The readings themselves were comical and endearing if you are a lover of Star Wars. It was presented as Star Wars as if Shakespeare had written it. My favorite scene was the Han Solo vs. Greedo where Greedo’s part was indeed spoken in Rodian.


The Embassy Suites also had a serious issue with the air being stuffy and no air conditioning felt.

HVBRIS fire performers

I love to catch the HVBRIS performers every year simply because it’s not the sort of thing you can experience every day or even at every convention. Fire dancing is definitely one of the most unique things you’ll see at Steampunk World’s Fair. This year the group had plenty of Marvel Civil War jokes to introduce their fire dancing and fire sword fighting. As I expected, it was spectacular as always.

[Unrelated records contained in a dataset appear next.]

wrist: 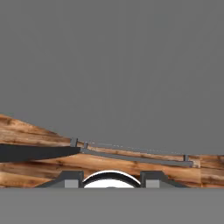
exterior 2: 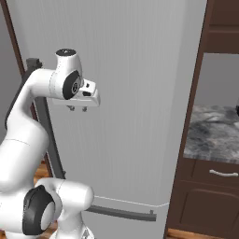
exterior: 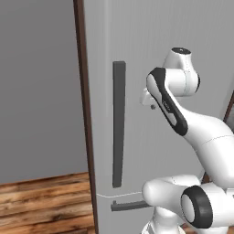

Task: Take the donuts from the fridge and place them on the empty tray on the dining counter.

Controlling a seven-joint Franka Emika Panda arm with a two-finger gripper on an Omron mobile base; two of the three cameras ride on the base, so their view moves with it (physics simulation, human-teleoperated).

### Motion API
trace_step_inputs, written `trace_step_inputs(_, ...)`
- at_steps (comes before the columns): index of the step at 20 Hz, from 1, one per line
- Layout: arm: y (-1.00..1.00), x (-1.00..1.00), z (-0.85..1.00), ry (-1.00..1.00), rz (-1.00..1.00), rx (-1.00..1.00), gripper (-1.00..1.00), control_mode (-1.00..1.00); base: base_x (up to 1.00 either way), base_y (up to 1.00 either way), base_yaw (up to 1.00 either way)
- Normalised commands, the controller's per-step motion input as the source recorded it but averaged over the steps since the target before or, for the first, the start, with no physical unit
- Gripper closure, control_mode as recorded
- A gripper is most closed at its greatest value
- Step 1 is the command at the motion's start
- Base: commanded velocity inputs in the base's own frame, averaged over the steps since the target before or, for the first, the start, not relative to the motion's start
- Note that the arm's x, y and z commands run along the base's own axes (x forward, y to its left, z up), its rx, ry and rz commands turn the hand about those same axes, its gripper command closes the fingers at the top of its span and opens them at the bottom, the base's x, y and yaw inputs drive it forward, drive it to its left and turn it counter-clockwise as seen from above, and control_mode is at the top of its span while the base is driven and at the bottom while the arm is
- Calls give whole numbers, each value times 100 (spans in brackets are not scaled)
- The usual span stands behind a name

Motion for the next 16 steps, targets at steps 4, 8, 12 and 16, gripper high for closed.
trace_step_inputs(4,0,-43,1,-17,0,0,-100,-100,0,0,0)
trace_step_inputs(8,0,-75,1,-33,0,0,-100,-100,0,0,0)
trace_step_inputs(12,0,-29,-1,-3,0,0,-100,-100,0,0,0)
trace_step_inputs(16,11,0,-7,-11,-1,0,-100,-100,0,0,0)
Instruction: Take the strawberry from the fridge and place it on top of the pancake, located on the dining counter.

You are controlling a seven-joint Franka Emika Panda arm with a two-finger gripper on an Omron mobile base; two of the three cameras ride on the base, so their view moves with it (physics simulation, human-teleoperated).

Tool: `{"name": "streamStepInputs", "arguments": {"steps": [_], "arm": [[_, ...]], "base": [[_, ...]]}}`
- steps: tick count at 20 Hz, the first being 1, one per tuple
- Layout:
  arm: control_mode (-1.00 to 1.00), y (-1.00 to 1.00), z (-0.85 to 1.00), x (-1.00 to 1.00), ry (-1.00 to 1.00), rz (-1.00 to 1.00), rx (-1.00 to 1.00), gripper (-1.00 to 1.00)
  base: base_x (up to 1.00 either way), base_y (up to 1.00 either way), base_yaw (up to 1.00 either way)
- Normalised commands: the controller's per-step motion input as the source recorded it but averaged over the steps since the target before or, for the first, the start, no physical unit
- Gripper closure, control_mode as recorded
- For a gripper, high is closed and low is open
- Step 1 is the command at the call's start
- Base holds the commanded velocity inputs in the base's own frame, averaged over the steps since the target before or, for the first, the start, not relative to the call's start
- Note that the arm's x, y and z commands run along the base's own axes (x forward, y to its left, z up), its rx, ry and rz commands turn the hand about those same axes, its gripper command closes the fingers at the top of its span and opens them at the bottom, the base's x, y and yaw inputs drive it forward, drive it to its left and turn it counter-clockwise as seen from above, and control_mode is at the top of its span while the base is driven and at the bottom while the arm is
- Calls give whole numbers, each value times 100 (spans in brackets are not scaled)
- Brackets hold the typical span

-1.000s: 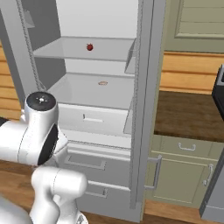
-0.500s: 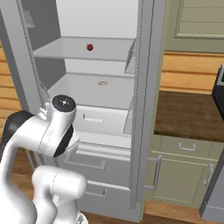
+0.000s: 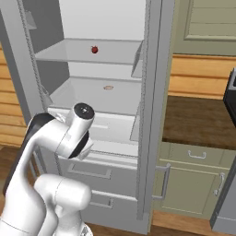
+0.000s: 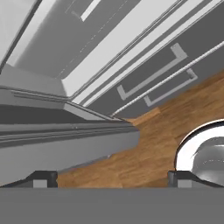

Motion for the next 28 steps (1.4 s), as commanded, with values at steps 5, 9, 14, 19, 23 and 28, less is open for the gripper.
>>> {"name": "streamStepInputs", "arguments": {"steps": [5,9,14,19,23,28], "arm": [[-100,11,-30,54,2,0,10,-100],[-100,14,-22,50,5,0,7,-100],[-100,20,-23,46,5,2,9,-100],[-100,30,-23,41,4,5,10,-100],[-100,32,-22,41,5,5,9,-100],[-100,30,-20,42,6,5,8,-100]], "base": [[0,0,0],[0,0,0],[0,0,0],[0,0,0],[0,0,0],[0,0,0]]}}
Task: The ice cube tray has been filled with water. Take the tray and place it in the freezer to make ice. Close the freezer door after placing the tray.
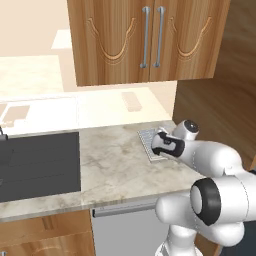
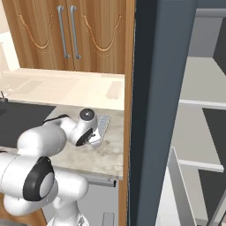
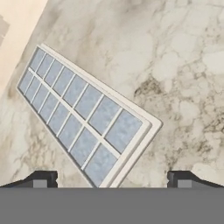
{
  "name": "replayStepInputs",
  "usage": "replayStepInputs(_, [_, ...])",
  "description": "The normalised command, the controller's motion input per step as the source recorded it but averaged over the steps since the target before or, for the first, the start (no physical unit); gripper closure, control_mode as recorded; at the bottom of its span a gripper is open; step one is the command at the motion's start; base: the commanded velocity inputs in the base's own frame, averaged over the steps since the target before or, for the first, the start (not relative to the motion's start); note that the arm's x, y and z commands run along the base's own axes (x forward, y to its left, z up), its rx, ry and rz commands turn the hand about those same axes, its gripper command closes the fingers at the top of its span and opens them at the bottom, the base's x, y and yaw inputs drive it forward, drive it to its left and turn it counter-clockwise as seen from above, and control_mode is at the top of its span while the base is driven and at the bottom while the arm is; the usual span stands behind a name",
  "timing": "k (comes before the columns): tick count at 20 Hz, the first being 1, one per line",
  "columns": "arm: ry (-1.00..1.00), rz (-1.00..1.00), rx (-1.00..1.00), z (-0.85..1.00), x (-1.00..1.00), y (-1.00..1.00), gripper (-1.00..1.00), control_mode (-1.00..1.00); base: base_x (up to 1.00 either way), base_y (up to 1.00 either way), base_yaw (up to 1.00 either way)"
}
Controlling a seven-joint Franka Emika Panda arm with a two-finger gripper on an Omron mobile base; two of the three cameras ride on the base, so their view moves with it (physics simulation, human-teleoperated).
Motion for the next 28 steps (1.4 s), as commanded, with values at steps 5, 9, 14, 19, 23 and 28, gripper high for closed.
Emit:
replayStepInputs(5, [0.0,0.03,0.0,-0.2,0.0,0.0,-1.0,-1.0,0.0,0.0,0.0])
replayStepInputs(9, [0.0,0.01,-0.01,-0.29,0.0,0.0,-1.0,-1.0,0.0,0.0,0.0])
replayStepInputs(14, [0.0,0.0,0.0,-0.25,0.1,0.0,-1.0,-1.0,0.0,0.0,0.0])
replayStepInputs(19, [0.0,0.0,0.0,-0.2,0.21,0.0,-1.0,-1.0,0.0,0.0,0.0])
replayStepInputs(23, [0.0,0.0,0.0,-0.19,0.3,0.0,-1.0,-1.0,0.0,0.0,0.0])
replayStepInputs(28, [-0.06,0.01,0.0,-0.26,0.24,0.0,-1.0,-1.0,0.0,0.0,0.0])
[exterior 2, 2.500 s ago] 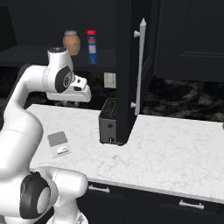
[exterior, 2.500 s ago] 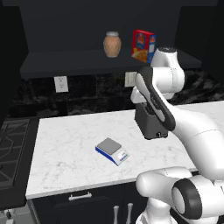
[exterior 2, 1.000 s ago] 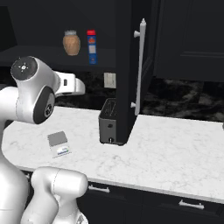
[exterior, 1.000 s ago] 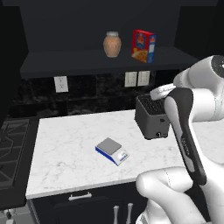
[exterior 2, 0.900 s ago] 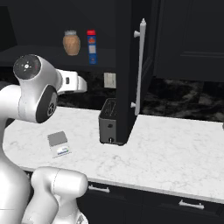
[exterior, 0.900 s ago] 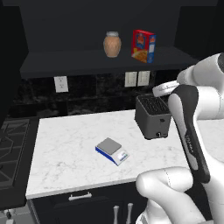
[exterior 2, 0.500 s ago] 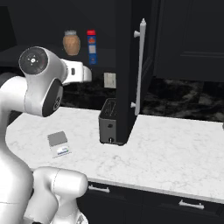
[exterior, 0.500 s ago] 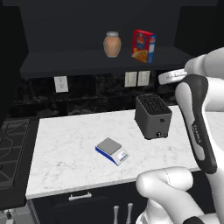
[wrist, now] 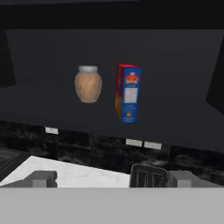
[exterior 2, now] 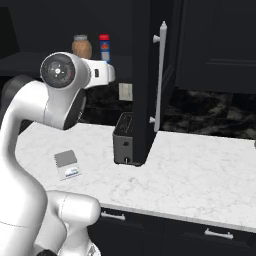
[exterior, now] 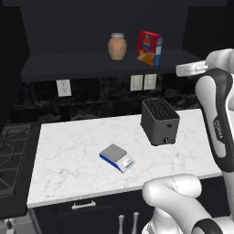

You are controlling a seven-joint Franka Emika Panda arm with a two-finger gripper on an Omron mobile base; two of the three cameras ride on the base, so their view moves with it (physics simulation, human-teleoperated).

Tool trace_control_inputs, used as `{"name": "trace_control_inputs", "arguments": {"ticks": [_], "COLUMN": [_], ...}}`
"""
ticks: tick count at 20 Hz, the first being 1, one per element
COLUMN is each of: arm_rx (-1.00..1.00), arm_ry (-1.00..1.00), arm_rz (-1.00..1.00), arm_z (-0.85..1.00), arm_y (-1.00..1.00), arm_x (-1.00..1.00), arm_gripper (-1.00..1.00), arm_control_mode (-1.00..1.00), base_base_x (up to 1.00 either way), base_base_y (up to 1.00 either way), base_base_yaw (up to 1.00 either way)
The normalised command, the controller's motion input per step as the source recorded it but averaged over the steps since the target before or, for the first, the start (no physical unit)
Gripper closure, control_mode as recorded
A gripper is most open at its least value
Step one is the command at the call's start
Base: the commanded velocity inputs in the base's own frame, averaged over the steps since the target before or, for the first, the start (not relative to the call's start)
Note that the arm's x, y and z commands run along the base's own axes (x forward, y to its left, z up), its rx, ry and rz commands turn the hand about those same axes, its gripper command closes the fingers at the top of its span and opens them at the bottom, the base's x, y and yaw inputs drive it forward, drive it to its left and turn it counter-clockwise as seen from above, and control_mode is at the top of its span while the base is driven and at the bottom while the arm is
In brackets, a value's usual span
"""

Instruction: Pick the boxed food and place it on the digital scale for weighing, and close the cabinet.

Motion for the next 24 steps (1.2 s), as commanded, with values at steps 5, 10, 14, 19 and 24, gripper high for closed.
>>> {"name": "trace_control_inputs", "arguments": {"ticks": [5, 10, 14, 19, 24], "arm_rx": [0.00, 0.00, 0.00, 0.00, 0.00], "arm_ry": [-0.21, -0.09, 0.00, 0.00, 0.00], "arm_rz": [0.01, 0.03, 0.03, 0.03, 0.02], "arm_z": [0.32, 0.18, 0.04, 0.02, 0.00], "arm_y": [-0.04, 0.00, 0.00, 0.00, 0.00], "arm_x": [0.09, 0.16, 0.47, 0.48, 0.44], "arm_gripper": [-1.00, -1.00, -1.00, -1.00, -1.00], "arm_control_mode": [-1.00, -1.00, -1.00, -1.00, -1.00], "base_base_x": [0.00, 0.00, 0.00, 0.00, 0.00], "base_base_y": [0.00, 0.00, 0.00, 0.00, 0.00], "base_base_yaw": [0.00, 0.00, 0.00, 0.00, 0.00]}}
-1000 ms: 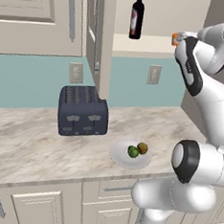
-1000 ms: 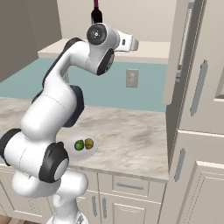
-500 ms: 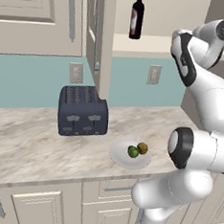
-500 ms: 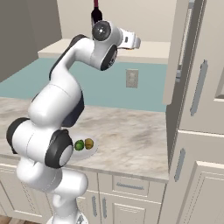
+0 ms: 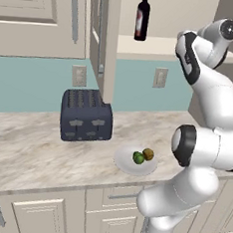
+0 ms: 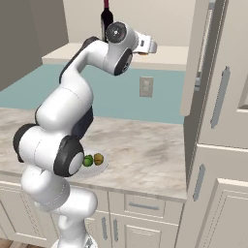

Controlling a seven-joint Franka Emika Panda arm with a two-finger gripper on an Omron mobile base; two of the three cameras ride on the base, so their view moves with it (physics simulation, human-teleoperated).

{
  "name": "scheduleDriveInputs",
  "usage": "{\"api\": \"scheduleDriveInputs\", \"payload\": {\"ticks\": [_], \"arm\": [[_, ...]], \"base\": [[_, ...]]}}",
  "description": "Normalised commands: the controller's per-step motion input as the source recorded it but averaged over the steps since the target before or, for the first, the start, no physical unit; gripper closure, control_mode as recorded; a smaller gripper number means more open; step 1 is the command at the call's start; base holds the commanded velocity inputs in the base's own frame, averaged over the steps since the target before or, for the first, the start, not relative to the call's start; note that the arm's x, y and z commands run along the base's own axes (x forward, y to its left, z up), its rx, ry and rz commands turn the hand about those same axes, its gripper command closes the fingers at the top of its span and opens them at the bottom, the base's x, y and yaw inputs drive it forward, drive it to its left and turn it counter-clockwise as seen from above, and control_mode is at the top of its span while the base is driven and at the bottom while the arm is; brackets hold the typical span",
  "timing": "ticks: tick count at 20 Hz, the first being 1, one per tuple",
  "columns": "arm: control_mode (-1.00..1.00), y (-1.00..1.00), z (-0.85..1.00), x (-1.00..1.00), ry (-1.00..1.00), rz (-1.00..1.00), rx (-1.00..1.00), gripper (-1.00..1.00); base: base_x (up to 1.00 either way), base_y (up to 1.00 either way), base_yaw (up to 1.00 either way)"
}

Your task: Pick the avocado and bread from the counter and place them on the plate. Then pick the jam from the cabinet and place it next to the plate. Lastly close the cabinet door.

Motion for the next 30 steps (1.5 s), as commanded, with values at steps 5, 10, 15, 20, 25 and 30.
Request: {"api": "scheduleDriveInputs", "payload": {"ticks": [5,10,15,20,25,30], "arm": [[-1.00,0.00,-0.07,0.21,0.00,0.00,0.00,-1.00],[-1.00,-0.01,-0.06,0.26,0.00,0.00,0.00,-1.00],[-1.00,-0.07,-0.06,0.26,0.02,0.00,0.01,-1.00],[-1.00,-0.10,-0.02,0.25,0.01,0.00,0.02,-1.00],[-1.00,-0.07,-0.04,0.29,0.01,0.00,0.02,-1.00],[-1.00,-0.04,-0.07,0.28,0.02,0.01,0.02,-1.00]], "base": [[0.00,0.00,0.00],[0.00,0.00,0.00],[0.00,0.00,0.00],[0.00,0.00,0.00],[0.00,0.00,0.00],[0.00,0.00,0.00]]}}
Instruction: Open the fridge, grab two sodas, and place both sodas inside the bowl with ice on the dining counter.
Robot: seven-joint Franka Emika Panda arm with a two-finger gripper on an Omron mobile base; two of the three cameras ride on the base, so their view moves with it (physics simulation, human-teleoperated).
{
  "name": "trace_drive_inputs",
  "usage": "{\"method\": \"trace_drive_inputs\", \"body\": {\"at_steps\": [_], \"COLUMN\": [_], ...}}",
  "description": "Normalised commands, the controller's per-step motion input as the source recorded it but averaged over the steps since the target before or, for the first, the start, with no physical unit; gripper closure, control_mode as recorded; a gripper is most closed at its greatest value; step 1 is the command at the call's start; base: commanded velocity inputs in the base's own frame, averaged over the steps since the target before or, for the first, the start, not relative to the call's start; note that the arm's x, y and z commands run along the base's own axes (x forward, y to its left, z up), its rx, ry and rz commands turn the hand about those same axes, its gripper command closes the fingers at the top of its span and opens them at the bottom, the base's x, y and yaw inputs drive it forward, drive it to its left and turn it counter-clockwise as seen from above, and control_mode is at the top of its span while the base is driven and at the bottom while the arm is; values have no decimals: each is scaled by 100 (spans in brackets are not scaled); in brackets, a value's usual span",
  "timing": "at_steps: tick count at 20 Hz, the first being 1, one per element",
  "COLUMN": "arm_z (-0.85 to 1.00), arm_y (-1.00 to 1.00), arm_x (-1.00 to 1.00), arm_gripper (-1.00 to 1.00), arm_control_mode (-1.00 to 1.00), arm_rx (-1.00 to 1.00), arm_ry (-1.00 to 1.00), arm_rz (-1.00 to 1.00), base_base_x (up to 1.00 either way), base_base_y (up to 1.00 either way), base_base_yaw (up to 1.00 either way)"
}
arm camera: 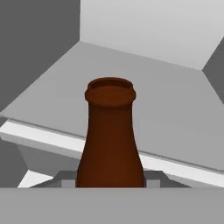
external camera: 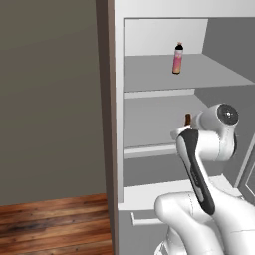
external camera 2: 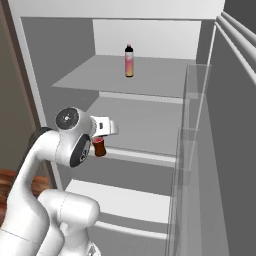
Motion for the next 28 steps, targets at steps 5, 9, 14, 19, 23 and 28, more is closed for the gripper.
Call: {"method": "trace_drive_inputs", "body": {"at_steps": [5, 9, 14, 19, 23, 28], "arm_z": [73, 69, 44, 0, -5, 0], "arm_y": [0, 0, 2, -8, -5, 0], "arm_x": [-73, -72, -65, -65, -42, -2], "arm_gripper": [100, 100, 100, 100, 100, 100], "arm_control_mode": [-100, -100, -100, -100, -100, 100], "arm_rx": [-3, -3, -6, -1, 0, -1], "arm_ry": [5, 7, 7, 0, 0, 0], "arm_rz": [0, 0, -2, -3, -3, 0], "base_base_x": [0, 0, 0, 0, 0, -10], "base_base_y": [0, 0, 0, 0, 0, 0], "base_base_yaw": [0, 0, 0, 0, 0, 0]}}
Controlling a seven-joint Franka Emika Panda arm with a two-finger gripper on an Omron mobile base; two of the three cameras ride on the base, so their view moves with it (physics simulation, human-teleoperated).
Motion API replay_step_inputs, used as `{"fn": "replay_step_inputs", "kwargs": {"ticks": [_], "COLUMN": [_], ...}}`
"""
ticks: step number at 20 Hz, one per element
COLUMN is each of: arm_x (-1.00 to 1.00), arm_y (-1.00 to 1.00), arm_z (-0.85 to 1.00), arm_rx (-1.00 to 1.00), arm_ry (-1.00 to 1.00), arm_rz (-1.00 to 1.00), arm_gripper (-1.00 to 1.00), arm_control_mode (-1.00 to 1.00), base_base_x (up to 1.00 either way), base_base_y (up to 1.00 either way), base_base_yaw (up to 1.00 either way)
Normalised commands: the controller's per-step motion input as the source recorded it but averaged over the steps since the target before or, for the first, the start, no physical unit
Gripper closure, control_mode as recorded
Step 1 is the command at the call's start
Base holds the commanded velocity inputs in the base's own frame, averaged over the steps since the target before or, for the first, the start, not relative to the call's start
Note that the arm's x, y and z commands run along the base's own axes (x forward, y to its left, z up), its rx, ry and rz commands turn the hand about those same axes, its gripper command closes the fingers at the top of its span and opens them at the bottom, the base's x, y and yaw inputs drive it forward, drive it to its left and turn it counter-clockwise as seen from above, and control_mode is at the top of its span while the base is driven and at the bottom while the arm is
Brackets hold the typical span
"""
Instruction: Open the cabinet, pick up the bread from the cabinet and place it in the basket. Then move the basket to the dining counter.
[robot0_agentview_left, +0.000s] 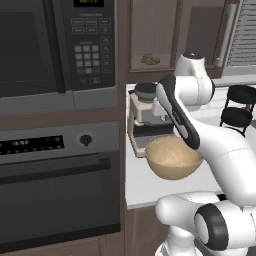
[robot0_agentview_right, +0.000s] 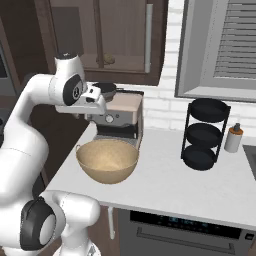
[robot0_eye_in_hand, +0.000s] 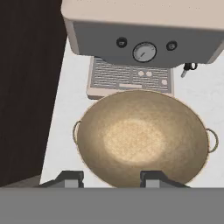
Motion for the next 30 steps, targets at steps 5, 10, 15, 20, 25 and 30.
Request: {"fn": "replay_step_inputs", "kwargs": {"ticks": [5, 10, 15, 20, 25, 30], "arm_x": [0.01, 0.00, -0.07, -0.05, -0.06, 0.10], "arm_y": [-0.06, -0.72, -0.64, -0.63, -0.58, -0.49], "arm_z": [-0.01, 0.37, 0.99, 1.00, 0.96, 0.49], "arm_rx": [-0.01, -0.02, -0.01, 0.00, 0.05, 0.01], "arm_ry": [-0.01, -0.10, -0.15, -0.20, -0.25, -0.15], "arm_rz": [-0.06, -0.24, -0.27, -0.32, -0.18, 0.04], "arm_gripper": [-1.00, -1.00, -1.00, -1.00, -1.00, -1.00], "arm_control_mode": [-1.00, -1.00, -1.00, -1.00, -1.00, -1.00], "base_base_x": [0.00, 0.00, 0.00, 0.00, 0.00, 0.00], "base_base_y": [0.00, 0.00, 0.00, 0.00, 0.00, 0.00], "base_base_yaw": [0.00, 0.00, 0.00, 0.00, 0.00, 0.00]}}
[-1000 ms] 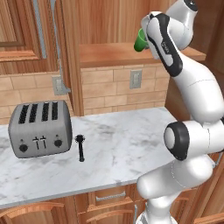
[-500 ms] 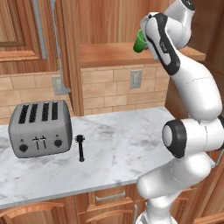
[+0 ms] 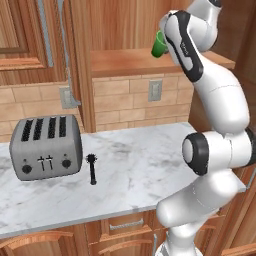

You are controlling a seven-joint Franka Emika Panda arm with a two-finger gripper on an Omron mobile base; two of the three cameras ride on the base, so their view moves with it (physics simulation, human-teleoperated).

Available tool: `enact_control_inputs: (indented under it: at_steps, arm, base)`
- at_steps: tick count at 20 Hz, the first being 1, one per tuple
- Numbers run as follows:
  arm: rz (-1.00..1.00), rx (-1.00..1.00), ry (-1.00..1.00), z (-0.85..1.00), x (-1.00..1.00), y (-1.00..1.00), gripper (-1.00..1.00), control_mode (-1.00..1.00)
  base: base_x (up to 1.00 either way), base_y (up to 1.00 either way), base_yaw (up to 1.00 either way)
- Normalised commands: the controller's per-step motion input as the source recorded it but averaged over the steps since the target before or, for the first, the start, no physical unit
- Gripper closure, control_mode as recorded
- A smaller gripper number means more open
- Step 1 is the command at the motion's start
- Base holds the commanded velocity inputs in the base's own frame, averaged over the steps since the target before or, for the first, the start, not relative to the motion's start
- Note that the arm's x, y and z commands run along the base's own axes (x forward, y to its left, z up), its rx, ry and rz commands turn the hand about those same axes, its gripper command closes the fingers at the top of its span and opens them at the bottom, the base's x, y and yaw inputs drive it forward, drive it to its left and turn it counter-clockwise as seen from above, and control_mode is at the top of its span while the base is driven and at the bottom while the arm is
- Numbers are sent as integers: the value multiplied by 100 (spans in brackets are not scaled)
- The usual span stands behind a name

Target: Move the cup from next to the sink to the open cabinet. Then, move the bowl with the carrot to the fridge to clear the area for faucet cleaning.

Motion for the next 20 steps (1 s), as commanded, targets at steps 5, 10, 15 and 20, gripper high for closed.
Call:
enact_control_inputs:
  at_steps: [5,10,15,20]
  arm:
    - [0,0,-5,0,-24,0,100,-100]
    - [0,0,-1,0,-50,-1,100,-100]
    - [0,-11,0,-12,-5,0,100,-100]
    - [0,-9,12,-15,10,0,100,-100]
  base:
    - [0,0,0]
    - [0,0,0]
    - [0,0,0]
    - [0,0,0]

The best way to capture HVBRIS was on video and I have those clips at Instagram. The few stills I have are blurry from the low light and fast action, but you get the idea. Again, Babs Who Takes Pictures was there and that’s the best way to see the stills.



The panels were well organized. There were some typical issues with some speakers going over their time which I witnessed from other speakers waiting impatiently for rooms to clear. That 15 minutes in between is not buffer in case the lecture goes over; it’s supposed to be for tear down and set up. They need to test their projectors and slide shows and do other things. The only problem that posed for me as an audience member was that the Salon hallway of the Radisson is terribly cramped — and I mean terribly as noted in my section about accessibility. A few of us also complained to the front desk that there was no air conditioning back there; it got better eventually, but was still on the stuffy side.

My coverage for each panel I attended will be written up separately and if the audio came out all right, they will be released as Vodka O’Clock episodes:

Next year’s dates are scheduled for May 5-7, 2017 at the same location, the Embassay Suites and Radisson of Piscataway. Already booked is notable author Gail Carriger.